Requirement >> Find the line containing "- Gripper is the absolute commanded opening" in the listing below. Repeat it exactly, along with each following line up to and including the one containing "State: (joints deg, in".

Material for this exercise >>

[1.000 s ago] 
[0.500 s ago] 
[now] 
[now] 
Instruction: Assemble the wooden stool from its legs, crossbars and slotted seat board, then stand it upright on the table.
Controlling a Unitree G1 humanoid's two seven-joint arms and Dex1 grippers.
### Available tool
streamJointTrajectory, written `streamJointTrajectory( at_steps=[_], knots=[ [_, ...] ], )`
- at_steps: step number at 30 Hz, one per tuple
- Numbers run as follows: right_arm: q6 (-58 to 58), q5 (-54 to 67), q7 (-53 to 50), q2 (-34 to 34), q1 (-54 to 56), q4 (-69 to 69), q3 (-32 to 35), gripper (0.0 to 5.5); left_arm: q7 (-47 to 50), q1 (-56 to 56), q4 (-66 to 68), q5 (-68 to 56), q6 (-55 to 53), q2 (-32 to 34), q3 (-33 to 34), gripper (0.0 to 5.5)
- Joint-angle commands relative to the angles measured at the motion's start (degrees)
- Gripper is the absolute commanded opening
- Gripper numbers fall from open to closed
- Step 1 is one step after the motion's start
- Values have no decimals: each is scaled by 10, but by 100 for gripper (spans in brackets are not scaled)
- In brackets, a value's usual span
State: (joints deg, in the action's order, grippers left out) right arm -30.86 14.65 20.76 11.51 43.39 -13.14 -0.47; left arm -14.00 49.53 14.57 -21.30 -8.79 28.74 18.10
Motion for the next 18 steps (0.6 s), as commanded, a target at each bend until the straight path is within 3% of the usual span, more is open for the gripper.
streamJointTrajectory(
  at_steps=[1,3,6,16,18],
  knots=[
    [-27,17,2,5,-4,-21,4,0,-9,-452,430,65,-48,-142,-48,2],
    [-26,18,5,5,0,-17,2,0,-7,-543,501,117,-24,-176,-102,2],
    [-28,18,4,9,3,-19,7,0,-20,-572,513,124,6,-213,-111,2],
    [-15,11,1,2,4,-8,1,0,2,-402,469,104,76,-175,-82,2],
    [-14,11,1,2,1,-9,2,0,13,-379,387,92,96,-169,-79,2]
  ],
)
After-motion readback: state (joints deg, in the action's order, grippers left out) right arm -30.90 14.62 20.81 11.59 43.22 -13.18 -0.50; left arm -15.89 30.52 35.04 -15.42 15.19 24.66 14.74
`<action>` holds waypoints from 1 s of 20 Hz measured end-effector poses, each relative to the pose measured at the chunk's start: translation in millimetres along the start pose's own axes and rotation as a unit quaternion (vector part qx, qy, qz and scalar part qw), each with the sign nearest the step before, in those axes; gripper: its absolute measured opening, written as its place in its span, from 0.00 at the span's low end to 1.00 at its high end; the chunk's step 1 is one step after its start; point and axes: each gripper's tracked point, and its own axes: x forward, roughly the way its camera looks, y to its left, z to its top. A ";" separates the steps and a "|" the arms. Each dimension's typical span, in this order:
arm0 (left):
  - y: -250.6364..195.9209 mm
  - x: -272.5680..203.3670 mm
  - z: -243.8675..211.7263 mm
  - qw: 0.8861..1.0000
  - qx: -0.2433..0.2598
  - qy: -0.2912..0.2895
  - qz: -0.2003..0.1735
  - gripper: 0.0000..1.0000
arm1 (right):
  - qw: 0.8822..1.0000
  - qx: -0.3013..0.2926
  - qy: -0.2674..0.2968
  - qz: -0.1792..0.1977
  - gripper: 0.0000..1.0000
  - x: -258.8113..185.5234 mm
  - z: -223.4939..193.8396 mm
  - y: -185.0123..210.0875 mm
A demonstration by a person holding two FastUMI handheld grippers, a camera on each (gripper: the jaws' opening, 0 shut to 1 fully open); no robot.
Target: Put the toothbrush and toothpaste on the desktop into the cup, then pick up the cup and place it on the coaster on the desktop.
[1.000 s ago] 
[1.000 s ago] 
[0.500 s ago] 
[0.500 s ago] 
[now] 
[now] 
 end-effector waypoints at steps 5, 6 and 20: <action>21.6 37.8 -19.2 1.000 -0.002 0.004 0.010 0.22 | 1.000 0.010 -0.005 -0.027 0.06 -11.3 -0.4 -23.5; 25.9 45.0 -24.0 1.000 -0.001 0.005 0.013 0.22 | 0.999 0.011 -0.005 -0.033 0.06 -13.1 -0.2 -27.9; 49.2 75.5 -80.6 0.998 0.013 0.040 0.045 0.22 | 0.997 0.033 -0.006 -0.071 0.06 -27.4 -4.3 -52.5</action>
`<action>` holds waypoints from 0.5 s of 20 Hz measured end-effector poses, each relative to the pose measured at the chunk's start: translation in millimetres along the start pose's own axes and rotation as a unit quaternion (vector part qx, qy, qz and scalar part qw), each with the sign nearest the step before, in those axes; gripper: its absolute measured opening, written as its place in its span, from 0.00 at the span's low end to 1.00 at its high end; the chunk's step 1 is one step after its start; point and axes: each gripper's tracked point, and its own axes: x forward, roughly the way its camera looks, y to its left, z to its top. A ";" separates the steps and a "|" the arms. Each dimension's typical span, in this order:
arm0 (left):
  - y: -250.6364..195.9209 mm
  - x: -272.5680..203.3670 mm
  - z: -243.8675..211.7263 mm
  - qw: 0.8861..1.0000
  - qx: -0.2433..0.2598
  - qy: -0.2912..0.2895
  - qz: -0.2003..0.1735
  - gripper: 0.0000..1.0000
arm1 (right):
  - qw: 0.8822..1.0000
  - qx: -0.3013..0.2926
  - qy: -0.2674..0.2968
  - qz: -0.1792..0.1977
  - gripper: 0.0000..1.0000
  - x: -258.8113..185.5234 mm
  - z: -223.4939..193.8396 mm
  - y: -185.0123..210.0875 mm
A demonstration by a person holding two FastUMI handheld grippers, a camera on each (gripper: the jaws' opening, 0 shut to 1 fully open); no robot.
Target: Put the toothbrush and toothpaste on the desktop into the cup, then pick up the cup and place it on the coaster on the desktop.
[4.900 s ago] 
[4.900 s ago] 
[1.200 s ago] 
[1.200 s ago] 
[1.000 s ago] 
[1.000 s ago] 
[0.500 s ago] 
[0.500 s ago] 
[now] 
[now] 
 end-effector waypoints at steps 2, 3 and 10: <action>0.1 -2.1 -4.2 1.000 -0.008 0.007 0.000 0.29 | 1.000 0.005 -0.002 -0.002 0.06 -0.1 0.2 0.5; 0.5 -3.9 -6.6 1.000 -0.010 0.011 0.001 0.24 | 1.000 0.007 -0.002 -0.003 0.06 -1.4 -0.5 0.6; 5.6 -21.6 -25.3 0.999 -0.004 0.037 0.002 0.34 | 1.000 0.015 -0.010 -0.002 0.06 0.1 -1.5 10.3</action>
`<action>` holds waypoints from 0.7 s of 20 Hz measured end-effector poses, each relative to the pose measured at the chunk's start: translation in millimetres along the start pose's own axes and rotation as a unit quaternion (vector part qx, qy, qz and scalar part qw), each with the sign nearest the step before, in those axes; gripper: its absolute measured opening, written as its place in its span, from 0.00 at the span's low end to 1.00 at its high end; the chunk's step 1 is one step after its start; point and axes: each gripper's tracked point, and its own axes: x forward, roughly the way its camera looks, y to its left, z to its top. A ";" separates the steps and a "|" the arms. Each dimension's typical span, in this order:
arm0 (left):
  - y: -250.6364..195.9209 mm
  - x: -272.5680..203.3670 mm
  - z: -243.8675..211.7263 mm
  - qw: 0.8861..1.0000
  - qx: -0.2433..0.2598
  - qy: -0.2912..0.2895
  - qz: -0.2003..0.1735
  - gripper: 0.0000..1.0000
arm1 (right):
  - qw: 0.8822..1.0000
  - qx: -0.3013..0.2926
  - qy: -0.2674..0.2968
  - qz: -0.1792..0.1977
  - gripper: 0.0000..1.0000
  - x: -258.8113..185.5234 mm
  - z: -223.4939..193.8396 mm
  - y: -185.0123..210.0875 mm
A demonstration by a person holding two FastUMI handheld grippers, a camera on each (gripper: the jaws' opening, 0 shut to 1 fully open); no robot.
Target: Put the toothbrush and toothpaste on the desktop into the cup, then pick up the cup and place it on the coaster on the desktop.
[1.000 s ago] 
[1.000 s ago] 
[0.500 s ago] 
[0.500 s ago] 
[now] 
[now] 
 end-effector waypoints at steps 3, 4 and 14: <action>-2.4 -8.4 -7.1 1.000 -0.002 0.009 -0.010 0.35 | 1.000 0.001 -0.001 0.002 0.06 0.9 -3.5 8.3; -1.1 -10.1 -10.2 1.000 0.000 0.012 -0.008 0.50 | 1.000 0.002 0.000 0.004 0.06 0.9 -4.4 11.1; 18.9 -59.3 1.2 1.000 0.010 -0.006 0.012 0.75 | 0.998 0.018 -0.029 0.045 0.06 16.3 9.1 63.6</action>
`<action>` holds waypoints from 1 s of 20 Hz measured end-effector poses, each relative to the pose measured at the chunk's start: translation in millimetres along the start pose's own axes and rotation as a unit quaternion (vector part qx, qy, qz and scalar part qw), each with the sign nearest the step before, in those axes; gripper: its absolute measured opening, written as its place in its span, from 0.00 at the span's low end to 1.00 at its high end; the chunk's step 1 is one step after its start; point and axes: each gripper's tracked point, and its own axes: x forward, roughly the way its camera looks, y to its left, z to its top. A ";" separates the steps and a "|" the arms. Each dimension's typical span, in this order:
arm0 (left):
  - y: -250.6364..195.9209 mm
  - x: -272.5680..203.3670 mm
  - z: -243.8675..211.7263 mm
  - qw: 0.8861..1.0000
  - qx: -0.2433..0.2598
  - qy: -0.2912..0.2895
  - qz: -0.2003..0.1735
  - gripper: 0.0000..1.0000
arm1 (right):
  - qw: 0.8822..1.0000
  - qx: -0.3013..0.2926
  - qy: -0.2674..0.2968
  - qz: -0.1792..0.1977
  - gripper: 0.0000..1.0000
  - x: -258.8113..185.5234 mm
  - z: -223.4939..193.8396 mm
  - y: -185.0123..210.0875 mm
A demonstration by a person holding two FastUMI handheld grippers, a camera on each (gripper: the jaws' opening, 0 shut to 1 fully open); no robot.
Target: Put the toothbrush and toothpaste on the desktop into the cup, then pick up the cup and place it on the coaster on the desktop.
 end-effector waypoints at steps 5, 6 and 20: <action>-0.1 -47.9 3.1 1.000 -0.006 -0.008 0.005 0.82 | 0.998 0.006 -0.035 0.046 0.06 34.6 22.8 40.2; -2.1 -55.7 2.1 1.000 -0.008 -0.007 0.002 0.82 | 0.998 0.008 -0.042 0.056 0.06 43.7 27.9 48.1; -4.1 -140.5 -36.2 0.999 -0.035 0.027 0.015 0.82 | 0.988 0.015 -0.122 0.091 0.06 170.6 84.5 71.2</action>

Exercise response >>
- Gripper is the absolute commanded opening
- Gripper numbers fall from open to closed
- Step 1 is one step after the motion's start
- Values have no decimals: each is scaled by 10, but by 100 for gripper (spans in brackets are not scaled)
- In brackets, a value's usual span
State: (joints deg, in the action's order, grippers left out) right arm -30.86 14.65 20.76 11.51 43.39 -13.14 -0.47; left arm -14.00 49.53 14.57 -21.30 -8.79 28.74 18.10

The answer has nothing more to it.